Are Our Feelings And Our Faces Mismatched?
By Karen and Erica
You likely have been told: You look great for your age. We’re sure you do look great. But you look your age. How else could you look?
The idea behind this saying is, of course, that a woman over a certain age (forty? fifty?) is not going to look too good, so if you have held it together at all, you should be praised. And proud. And because that idea is something we have all grown up with, even though it is profoundly agist, it affects how we feel about ourselves.
What does this nefarious saying do to us? It makes us see a difference between how we feel—vibrant and vigorous—and how we think we look in the mirror—some age that is not vibrant or vigorous. It turns out this is because we are programmed to think vibrant vigor belongs only to younger faces than the ones we achieve when we achieve age.
The apparent mismatch between how we feel and what we see causes mental dislocation. This dislocation even has a name: the mask of aging.
There is a decades-old term I only recently learned of that helps explain this strange paradox. It’s called the mask of aging).
The mask of aging represents the phenomenological experience of some women as they age, in which they cannot reconcile their inner youthful selves with their aging external bodies. This contrast between how they feel and how they look can be disorienting and upsetting.
On the inside, they feel young and vibrant. Having also gained the benefit of wisdom that life experience brings, they now feel both young and wise—a winning combination that is sure to raise self-esteem and self-image.
But when they gaze in the mirror and see a woman who looks quite wise but not very young, the mismatch is difficult to accept. Their reflection of this aging woman is experienced as a betrayal of the young woman to whom their inner identity is bound. This incongruence becomes a threat to their self-worth.
Luckily, perceptions are slowly changing.
It Is difficult, both globally and locally, not to be aware that the identities offered to older adults are becoming more diverse. A tendency to redescribe aging as a time of activity, social engagement, and productivity rather than of decline and dependency has influenced thinking, nationally, regionally, and globally, and is reflected in the United Nations declaration of the Second World Assembly on Ageing (2002). Stereotypes that may have held 20 years ago are becoming increasingly unstable and, like the statues of so many 20th-century dictators, are liable to imminent collapse.

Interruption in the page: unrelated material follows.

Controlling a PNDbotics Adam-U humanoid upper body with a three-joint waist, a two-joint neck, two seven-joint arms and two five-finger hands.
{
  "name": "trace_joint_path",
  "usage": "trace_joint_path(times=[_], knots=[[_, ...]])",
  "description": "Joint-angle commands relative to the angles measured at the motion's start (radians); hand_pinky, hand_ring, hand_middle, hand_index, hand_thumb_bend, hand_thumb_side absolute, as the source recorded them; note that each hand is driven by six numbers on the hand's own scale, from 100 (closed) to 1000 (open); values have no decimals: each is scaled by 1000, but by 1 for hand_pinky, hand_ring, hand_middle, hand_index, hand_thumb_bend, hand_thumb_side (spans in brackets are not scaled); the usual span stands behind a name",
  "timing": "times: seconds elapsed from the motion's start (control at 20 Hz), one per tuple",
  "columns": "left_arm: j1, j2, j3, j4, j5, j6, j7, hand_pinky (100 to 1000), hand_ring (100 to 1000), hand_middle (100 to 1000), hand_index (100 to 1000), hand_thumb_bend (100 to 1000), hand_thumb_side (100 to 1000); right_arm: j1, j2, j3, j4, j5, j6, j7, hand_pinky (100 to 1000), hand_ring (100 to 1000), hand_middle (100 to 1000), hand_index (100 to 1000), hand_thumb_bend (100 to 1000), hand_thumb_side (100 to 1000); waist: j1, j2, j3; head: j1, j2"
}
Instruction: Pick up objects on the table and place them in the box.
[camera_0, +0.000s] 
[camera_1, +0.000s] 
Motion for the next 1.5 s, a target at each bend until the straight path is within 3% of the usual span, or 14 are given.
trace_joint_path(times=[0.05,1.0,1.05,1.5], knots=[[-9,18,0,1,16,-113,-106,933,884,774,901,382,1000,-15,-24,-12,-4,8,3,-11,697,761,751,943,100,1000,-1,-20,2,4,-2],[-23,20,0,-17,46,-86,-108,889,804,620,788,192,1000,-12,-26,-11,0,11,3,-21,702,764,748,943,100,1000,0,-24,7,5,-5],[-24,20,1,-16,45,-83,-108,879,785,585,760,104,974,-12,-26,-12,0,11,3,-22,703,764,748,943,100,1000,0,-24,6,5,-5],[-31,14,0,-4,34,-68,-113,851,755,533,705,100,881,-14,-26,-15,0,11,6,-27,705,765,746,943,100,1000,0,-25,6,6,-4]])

We look forward to the imminent collapse of this antiquated presumption, so everyone can see the truth—those of us over 30, as well as those of us well beyond 65, look just grand. Elegant, aware, wise, happy. We don’t look all wide-eyed and dewy. But why would we want to? Well, maybe because we have been hearing all of our lives that younger women are more desirable than older ones. But that is a myth to which only those with a narrow view of women’s value subscribe.
Youth is wonderful. But as women get older, we get better. For one thing, we become excellent leaders.
Indeed, the image of the lonely, cranky senior simply doesn’t match reality. Instead, we tend to be happier as we age. The older adults we surveyed (in their 60s, 70s and 80s) were more likely to report feeling calm, optimistic, cheerful and full of life, and less likely to report hopelessness, restlessness, nervousness or sadness, than those in their 20s, 30s and 40s. The results are supported by a body of scientific literature showing that happiness is roughly U-shaped, dipping at mid-life and increasing as we age.
This is good news for leadership, because who wouldn’t want a calm, optimistic boss? These traits aren’t simply plusses, but actually provide the bedrock for solid leadership. By being the center of calm, leaders inspire those around them to do their best work because everyone is operating from a place of trust.
As many of us have experienced, emotions are contagious, as are mental states, whether positive or negative. When leaders operate from a place of confidence versus insecurity, the ripple effect brings teams together rather than pushing them apart. Less stress and doubt at the top is good for the entire food chain.
For another, older women (and older men) benefit hugely from healthy longevity, and from all the wonderful new options for keeping disease at bay. As a result, for the first time in history we can be both experienced and full of life at the same time. That’s why we feel so vibrant. And that’s why our faces, reflecting our years of life, are a perfect match.
Indeed, this congruence between experience and health is truly historic. The world needs to take advantage of the amazing new possibilities it offers—especially for older women. But, for older women to achieve full social recognition, we need to advocate for women at all ages so that we all learn together the value at each age.
The hard truth is that older women are perpetually excluded from global policy and advocacy discussions because of the insidious nature of ageism and sexism. We need to push for the inclusion of women in all advocacy talks, at all ages and life stages. This doesn’t just mean discussions about women’s rights, but also human rights in general.
There’s no reason to separate the conversation by age group; we’re all family, friends, and community members. We have interconnected relationships that are not arbitrarily compartmentalized by generation or biological age. Issues pertaining to one generation affect the others (and our future selves), so it makes sense to work together and shore each other up. Applying a life course perspective to social policy development can help protect the rights of women from youth through older age.
If women at every age are valued for what they have to offer at any age, when we look in the mirror we will see ourselves exactly as we are—women who look the age we have achieved, beautiful and vigorous. Women who are ready to lead.